Whether in the political or social field, huge numbers of people adopt fanatical positions without knowing what they are talking about.

Third, the black judge who led the Pistorius trial, with a reputation for being ruthless with men who assault women, believed the version of the white athlete.

She found him

guilty of involuntary manslaughter

, which, of course, did not change the perception of most of those who needed to be convinced that Pistorius was the epitome of the violent macho.

Fourth, an appeals court led by a white judge

overturned the judge's verdict and convicted him of voluntary manslaughter

.

But not the voluntary manslaughter of Reeva Steenkamp.

That was never remotely verified.

A possible motive was never established, rather the opposite as they were preparing to move to Johannesburg together.

South African Óscar Pistorius was the first amputee athlete to participate in the Olympic Games.

He competed in one of the qualifying rounds of the London 2012 400 meter event. (EFE)

Fifth, I, who was present in court during the half year that the initial trial lasted, understand the judge's verdict.

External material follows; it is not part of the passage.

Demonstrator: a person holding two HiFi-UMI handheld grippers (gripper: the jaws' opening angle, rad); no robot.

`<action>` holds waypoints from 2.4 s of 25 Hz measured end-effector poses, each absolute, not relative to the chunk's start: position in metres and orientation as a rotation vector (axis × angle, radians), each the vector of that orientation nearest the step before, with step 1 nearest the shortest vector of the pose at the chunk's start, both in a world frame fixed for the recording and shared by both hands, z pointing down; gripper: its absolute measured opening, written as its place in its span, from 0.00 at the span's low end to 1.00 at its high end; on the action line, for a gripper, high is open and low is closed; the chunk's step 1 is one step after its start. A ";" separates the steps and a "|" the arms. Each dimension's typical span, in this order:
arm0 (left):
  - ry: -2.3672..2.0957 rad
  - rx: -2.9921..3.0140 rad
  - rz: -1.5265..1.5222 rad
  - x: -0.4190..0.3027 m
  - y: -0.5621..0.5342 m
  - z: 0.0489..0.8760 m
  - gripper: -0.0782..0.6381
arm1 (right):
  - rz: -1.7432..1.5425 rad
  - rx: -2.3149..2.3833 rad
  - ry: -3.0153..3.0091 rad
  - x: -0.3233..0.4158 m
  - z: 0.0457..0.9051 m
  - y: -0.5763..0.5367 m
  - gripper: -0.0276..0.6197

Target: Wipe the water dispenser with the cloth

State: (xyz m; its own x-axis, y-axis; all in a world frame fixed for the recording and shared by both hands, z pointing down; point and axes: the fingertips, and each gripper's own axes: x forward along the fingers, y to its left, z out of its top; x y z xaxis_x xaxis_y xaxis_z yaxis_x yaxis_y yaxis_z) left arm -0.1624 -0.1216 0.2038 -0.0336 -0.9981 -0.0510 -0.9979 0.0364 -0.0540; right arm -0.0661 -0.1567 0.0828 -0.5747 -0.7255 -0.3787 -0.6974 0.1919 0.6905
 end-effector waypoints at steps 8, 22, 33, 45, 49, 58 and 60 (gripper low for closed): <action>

I understand this not only because of the weakness of the prosecutor's evidence, which sought to argue that Reeva's death had been intentional, but also because of the emotion aroused by the spectacle of a clearly sorrowful Pistorius.

She cried from start to finish, many times adding howls to her tears of despair

.

Because I know South Africa well, I know, as did the judge, that in such a violent country the paranoia displayed by Pistorius, his fear that there was an armed intruder in his home, was inordinate but not incomprehensible considering the fact that at that time moment he was wobbling on the knuckles of his amputated legs.

That being said, I understand the appellate court because logic says that by thinking there was a human being in the bathroom, he should have known he was shooting to kill.

What nobody knows, except Pistorius, is if he wanted to kill his girlfriend or not.

I have been asked my opinion a thousand times.

Until now, taking refuge in the happy journalistic objectivity, I had said that I did not know.

But what I feel in my bones after having studied the case and having talked to Pistorius during the trial more than any other journalist, is that he

was very in love with Reeva, that he panicked, that he did not want to kill her

.

That what this sad story is about is a double tragedy, for the victim and for the one who killed her.

The pain that Pistorius will live with for the rest of his days will be much worse, I think, than any prison sentence.

He did not coldly plan the death of his girlfriend, he is not a serial killer, he is not a Putin who kills mercilessly year after year after year.

He had a moment of madness, caused by a sudden confluence of random circumstances.

Nothing else.

He does not deserve the eternal stigma of the murderer

.

Like many who have been lynched by public opinion, he deserves a degree of sympathy.